While Defense Minister Peter Dutton called for more Marines in Darwin, what has been lost from this debate are previously agreed measures for an increased US Navy presence in the Indian Ocean with rotations of US Navy ships via HMAS Stirling, south of Perth. With a Talisman Saber location reset, there should be a new look at how to engage our partners. Basically, Talisman Saber is an Australian-American bilateral exercise. This shouldn’t change.
However, the increasingly multilateral nature of the exercise needs to be reshaped to place more emphasis on our key partners in South and Southeast Asia. The focus here should be India, Indonesia, Singapore and Malaysia, in addition to Japan and South Korea from Northeast Asia.
Beyond this restricted circle, a focus on the Indian Ocean would make more sense for the engagement of the United Kingdom, with its British Indian Ocean territory, of France with the Indo-Pacific territories. and the EU itself, which now has an Indo-Pacific strategy.

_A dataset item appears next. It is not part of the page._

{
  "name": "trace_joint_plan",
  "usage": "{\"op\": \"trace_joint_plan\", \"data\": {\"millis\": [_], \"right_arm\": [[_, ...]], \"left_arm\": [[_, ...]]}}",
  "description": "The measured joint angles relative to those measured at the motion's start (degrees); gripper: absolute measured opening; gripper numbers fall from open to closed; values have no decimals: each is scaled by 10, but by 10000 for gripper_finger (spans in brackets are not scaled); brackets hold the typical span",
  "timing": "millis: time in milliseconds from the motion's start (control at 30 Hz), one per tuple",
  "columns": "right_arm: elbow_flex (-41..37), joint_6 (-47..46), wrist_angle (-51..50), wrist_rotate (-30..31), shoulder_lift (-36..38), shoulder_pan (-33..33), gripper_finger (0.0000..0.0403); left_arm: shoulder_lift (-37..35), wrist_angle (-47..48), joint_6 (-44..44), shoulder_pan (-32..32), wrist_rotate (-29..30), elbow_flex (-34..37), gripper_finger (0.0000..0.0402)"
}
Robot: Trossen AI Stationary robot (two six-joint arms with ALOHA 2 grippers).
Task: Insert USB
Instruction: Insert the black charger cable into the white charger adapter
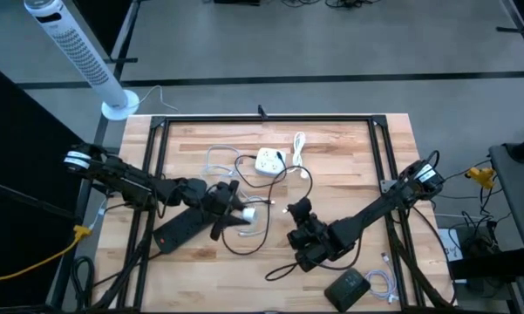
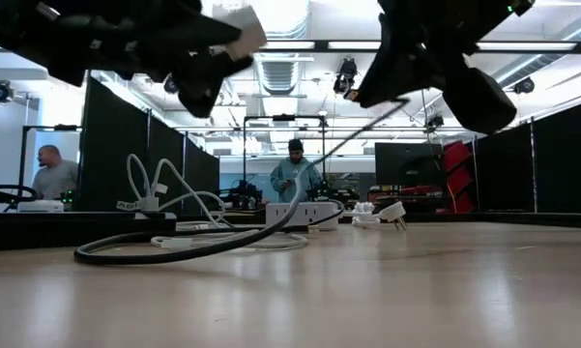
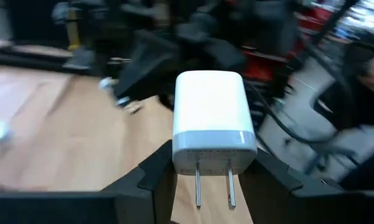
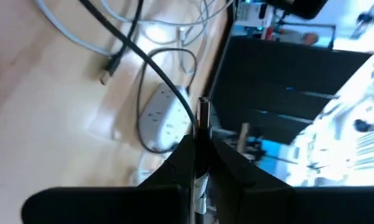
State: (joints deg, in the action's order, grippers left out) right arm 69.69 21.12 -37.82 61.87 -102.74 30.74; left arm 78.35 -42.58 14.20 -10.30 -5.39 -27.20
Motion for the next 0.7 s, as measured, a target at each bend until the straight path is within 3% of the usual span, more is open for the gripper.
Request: {"op": "trace_joint_plan", "data": {"millis": [233,433,600,700], "right_arm": [[5,115,41,45,0,-23,17],[8,224,114,102,0,-54,17],[8,283,191,98,-1,-59,17],[8,260,201,43,-1,-59,17]], "left_arm": [[1,41,47,0,125,0,141],[23,45,69,0,171,0,141],[56,15,46,0,184,0,141],[72,0,32,0,179,-1,141]]}}
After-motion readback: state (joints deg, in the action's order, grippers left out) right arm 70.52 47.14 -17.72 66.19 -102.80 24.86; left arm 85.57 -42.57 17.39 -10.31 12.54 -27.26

Such a refocusing of the exercise would also allow Australia to take advantage of the Australia-India Comprehensive Strategic Partnership 2020, which included two “historic defense arrangements” and the enhanced quadrilateral cooperation between Australia, India, Japan. and the United States. Including humanitarian assistance and disaster relief operations in the early stages of such a revamped exercise, with scenarios based, for example, on the rapidly worsening effects of climate change, would allow Australia and the United States. United to engage regional partners at different levels, while supporting these partners own geostrategic situation.
A humanitarian and disaster relief exercise with Indonesia, first suggested by then Indonesian President Susilo Bambang Yudhoyono, following the announcement in 2011 of a rotation of Marines via Darwin , would be a good start.
Such a revamped Talisman Saber would focus on key aspects of Australia’s defense update for 2020 – shaping the region, deterrence and readiness to respond to high-end military contingencies. It must address more directly the practical aspects of confronting a competitor with advanced capabilities, in realistic scenarios that test our vital interests, our joint combat skills, our operational concepts and doctrine, as well as our interoperability. with our American ally and our most important Indo-Pacific partners.
Our national economic, diplomatic and defense strategies recognize the changing direction and priorities of the Indo-Pacific.
It is time for our most important military exercise to do so too.